Furthermore, there is a need for better diagnostic work-up of the non-IgE rhinitis patient. When a chronic rhinitis patient presents with undetectable systemic IgE, too often insufficient effort is made to further explore possible causes for the nasal complaints. Therefore, it is mandatory that the ENT practitioner is aware of the different diagnostic entities within the chronic rhinitis group and broadens his/her history in order to pick up possible causes for the disease. The development of validated questionnaires might be a possibility to overcome this issue.

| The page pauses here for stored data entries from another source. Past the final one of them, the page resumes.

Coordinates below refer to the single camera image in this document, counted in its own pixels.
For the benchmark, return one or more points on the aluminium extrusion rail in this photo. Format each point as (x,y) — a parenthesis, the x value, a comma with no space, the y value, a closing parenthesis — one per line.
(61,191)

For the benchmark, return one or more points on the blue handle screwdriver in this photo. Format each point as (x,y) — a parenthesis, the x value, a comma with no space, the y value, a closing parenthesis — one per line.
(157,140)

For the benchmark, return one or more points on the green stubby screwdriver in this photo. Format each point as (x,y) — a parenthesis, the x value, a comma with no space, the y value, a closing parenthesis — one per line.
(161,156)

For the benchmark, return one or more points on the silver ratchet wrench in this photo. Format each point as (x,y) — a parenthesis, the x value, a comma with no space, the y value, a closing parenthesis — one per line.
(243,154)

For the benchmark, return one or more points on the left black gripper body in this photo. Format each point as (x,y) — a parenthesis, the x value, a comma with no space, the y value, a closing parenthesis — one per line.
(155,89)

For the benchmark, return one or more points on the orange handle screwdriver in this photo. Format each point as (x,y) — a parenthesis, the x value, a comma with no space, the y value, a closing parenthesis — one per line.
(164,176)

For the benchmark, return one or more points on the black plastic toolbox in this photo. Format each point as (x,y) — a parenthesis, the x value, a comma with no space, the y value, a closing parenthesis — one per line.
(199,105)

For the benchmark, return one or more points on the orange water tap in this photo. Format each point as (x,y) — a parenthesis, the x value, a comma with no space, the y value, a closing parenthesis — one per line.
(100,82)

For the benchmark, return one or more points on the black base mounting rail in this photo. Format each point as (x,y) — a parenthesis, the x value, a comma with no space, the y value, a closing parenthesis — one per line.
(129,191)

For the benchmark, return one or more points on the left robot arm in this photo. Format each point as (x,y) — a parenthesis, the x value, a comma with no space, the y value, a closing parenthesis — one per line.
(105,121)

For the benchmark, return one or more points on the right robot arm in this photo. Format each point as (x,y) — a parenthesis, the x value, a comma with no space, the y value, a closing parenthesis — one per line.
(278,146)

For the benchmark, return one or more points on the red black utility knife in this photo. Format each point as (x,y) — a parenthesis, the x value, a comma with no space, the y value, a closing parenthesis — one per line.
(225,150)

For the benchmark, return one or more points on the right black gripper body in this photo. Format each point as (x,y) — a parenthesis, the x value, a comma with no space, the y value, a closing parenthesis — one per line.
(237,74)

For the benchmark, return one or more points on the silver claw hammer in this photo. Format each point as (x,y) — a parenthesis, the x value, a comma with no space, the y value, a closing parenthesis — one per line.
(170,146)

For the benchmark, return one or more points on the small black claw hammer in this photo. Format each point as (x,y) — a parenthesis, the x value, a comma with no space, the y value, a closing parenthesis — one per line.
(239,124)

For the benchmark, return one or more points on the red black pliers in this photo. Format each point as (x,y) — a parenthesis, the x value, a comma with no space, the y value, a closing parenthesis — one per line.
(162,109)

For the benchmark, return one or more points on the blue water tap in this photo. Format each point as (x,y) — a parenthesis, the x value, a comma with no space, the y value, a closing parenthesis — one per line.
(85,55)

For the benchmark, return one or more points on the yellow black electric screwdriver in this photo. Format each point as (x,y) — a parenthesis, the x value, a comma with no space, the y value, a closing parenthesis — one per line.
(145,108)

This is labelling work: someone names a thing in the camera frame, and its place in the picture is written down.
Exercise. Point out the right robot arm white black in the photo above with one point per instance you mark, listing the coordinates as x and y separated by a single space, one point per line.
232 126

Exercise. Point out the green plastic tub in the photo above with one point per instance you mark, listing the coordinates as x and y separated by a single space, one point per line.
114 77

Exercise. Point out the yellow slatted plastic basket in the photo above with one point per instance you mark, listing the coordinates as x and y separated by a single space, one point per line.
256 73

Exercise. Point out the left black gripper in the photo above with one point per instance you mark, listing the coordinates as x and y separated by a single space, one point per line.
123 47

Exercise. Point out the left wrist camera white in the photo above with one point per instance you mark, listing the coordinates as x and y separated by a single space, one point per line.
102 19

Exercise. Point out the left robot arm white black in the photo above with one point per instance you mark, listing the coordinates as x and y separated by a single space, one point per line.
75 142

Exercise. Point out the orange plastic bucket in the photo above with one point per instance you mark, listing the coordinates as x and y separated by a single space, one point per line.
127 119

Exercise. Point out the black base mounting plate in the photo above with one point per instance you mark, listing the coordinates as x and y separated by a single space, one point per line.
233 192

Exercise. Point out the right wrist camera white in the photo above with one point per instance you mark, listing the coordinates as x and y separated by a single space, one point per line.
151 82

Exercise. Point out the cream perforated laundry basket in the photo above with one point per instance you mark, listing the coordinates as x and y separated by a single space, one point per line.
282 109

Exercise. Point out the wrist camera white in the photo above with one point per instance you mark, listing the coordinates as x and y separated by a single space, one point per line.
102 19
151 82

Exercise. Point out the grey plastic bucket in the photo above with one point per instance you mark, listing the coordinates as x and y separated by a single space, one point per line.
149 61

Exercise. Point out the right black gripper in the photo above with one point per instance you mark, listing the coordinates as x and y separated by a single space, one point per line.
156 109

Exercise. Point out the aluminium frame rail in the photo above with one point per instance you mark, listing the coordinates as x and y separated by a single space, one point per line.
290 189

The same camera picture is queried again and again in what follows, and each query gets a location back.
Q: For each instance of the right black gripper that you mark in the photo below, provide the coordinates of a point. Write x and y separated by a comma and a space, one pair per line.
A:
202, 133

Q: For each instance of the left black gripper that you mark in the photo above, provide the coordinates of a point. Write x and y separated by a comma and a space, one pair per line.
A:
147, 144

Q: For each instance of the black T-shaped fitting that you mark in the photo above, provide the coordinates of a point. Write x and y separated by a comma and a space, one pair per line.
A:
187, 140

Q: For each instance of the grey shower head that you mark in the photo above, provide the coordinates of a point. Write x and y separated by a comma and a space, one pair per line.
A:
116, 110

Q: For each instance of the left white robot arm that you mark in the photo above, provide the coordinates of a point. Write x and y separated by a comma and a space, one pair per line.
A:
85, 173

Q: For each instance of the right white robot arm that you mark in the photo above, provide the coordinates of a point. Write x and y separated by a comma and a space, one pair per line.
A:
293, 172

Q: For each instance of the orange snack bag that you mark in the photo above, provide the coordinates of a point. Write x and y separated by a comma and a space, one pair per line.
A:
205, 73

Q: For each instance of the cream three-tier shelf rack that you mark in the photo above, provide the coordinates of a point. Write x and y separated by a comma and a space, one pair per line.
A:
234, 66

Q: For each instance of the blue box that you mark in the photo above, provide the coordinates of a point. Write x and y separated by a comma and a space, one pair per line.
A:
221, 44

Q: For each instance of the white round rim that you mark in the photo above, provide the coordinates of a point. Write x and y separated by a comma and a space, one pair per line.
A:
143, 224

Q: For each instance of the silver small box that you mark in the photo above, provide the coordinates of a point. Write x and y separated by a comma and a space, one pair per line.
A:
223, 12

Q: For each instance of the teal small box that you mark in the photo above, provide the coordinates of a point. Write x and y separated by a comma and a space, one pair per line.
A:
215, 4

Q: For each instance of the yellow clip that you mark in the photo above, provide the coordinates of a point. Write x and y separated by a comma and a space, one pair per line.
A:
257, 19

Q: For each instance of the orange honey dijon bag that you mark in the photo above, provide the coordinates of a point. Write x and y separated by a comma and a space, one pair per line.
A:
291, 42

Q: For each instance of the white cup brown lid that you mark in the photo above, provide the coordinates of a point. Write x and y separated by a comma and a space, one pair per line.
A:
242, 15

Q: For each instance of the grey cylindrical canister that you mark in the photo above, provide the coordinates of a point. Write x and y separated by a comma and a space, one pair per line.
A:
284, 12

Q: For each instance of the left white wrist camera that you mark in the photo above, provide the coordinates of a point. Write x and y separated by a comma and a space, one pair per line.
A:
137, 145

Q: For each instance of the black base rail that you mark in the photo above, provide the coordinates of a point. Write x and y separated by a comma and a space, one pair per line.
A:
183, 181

Also, more mechanistic studies are needed to investigate the pathophysiology of non-IgE-mediated rhinitis and IR more in depth. These studies might lead to the discovery of specific clinical, immunologic, or other biological markers that can diversify the heterogeneous group of non-allergic rhinitis patients and make us able to offer an individualized treatment strategy to each rhinitis patient. Additionally, these studies are needed to find new therapeutic targets for non-allergic rhinitis patients and NHR symptoms.

Conclusions

In this review, we aimed at emphasizing the diagnostic and therapeutic challenge of non-IgE-mediated rhinitis. We conclude that there is a great need for consensus on categorization, diagnostic work-up, and treatment for the patients affected. Defining the etiology of rhinitis in a symptomatic patient is important for choosing the most appropriate therapeutic approach, especially in the light of more treatment options becoming available nowadays. This is the only way to achieve an optimization of the quality of life in the chronic rhinitis patient.